Exercise requirements:
After finding the line that contains "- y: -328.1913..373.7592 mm", reproduce it and each line below it through the end of the listing, exactly, with nothing added.

Exercise data:
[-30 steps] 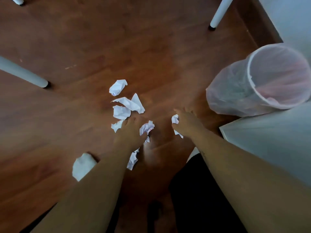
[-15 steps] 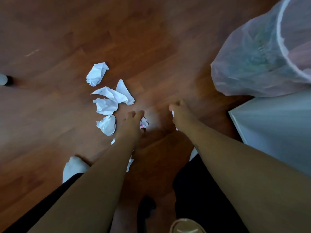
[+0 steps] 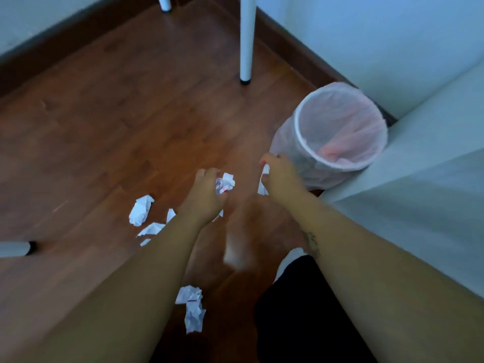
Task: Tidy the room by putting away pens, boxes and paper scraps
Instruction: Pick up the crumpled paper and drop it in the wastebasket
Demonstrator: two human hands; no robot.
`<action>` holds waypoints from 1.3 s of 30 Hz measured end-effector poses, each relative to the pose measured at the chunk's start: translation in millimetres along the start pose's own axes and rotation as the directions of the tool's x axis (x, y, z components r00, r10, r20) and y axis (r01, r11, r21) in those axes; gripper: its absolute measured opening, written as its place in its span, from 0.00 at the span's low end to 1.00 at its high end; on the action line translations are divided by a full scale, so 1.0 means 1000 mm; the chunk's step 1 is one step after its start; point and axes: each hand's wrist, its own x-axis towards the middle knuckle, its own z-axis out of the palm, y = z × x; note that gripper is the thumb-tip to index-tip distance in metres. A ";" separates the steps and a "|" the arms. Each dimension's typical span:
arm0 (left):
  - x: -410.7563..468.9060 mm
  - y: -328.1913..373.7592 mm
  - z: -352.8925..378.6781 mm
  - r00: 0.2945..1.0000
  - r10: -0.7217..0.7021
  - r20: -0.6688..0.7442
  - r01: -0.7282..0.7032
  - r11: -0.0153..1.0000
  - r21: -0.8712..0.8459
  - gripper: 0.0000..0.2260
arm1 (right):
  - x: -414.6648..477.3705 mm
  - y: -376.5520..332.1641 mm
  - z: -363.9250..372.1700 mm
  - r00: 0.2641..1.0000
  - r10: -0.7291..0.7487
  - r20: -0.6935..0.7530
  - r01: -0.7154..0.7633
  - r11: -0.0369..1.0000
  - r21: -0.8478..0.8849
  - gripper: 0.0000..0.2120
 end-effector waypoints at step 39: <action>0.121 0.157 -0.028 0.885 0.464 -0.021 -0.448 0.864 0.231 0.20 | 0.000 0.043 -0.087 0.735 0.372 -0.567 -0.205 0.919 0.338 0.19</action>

Answer below:
  - y: -328.1913..373.7592 mm
  - z: -352.8925..378.6781 mm
  - r00: 0.2945..1.0000
  - r10: -0.7217..0.7021
  - r20: -0.6688..0.7442
  - r01: -0.7282..0.7032
  - r11: -0.0153..1.0000
  - r21: -0.8712..0.8459
  - gripper: 0.0000..0.2260
arm1 (right):
  - x: -414.6648..477.3705 mm
  - y: -376.5520..332.1641 mm
  - z: -363.9250..372.1700 mm
  - r00: 0.2641..1.0000
  - r10: -0.7291..0.7487
  - r20: -0.6935..0.7530
  - r01: -0.7154..0.7633
  - r11: -0.0369..1.0000
  - r21: -0.8478..0.8849
  - gripper: 0.0000..0.2120
 end-effector waypoints at step 39: <action>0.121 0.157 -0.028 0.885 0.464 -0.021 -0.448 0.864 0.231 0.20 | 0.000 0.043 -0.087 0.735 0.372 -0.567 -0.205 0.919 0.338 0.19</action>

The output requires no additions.